• TASK GOAL
Please write out the listing again, keeping every character the same.

• COLLECTED DATA
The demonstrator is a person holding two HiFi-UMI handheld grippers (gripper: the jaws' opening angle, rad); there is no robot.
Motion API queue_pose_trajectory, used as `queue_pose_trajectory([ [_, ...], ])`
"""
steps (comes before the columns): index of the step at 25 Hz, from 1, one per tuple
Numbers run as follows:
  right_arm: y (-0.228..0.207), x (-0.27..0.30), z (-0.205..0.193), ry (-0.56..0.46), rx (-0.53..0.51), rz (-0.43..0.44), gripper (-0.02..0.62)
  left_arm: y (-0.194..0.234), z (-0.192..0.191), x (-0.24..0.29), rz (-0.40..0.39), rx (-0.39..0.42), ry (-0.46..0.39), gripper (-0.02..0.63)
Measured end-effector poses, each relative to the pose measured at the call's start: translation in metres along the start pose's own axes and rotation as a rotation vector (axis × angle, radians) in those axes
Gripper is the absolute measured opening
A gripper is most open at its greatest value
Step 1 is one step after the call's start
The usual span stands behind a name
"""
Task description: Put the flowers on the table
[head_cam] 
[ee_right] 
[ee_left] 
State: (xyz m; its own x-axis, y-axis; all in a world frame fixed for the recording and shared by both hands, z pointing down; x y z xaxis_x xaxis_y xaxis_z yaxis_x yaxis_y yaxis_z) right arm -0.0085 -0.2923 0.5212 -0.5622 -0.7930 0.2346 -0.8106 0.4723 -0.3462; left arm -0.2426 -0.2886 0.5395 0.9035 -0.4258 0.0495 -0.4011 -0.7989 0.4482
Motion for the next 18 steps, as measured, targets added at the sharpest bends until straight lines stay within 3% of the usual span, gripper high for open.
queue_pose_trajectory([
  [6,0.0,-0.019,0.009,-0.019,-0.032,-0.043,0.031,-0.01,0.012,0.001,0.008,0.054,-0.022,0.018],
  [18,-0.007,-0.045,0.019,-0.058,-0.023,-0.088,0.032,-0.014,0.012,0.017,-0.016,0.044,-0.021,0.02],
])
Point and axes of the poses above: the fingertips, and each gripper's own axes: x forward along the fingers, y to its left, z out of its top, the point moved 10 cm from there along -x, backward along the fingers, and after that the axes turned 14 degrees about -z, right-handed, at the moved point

• ANSWER
The demonstrator is a person holding two HiFi-UMI handheld grippers (gripper: the jaws' opening angle, rad); there is no robot.
Motion API queue_pose_trajectory, used as `queue_pose_trajectory([ [_, ...], ])`
"""
steps (comes before the columns): index of the step at 25 Hz, from 1, one per tuple
Numbers run as follows:
  right_arm: y (-0.228..0.207), x (-0.27..0.30), z (-0.205..0.193), ry (-0.56..0.46), rx (-0.53..0.51), rz (-0.43..0.44), gripper (-0.02..0.62)
  left_arm: y (-0.194..0.234), z (-0.192..0.191), x (-0.24..0.29), rz (-0.40..0.39), rx (-0.39..0.42), ry (-0.46..0.39), gripper (-0.02..0.63)
Measured end-effector poses, each relative to the pose measured at the call's start: translation in metres along the start pose's own axes and rotation as a rotation vector (axis × angle, radians) in those axes
Gripper is the absolute measured opening
A gripper is most open at its greatest value
Step 1 is one step after the call's start
The usual span stands behind a name
"""
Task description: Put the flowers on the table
[head_cam] 
[ee_right] 
[ee_left] 
State: (xyz m; its own x-axis, y-axis; all in a world frame fixed for the recording and shared by both hands, z pointing down; x y z xaxis_x xaxis_y xaxis_z yaxis_x yaxis_y yaxis_z) right arm -0.0085 -0.2923 0.5212 -0.5622 -0.7930 0.2346 -0.8106 0.4723 -0.3462; left arm -0.2426 -0.2886 0.5395 0.9035 -0.4258 0.0495 -0.4011 -0.7989 0.4482
Motion for the next 18 steps, as measured, targets added at the sharpest bends until straight lines stay within 3% of the usual span, gripper high for open.
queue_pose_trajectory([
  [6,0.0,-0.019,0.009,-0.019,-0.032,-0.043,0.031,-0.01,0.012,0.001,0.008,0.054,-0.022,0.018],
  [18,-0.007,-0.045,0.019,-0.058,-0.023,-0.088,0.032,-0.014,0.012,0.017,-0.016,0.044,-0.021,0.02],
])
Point and axes of the poses above: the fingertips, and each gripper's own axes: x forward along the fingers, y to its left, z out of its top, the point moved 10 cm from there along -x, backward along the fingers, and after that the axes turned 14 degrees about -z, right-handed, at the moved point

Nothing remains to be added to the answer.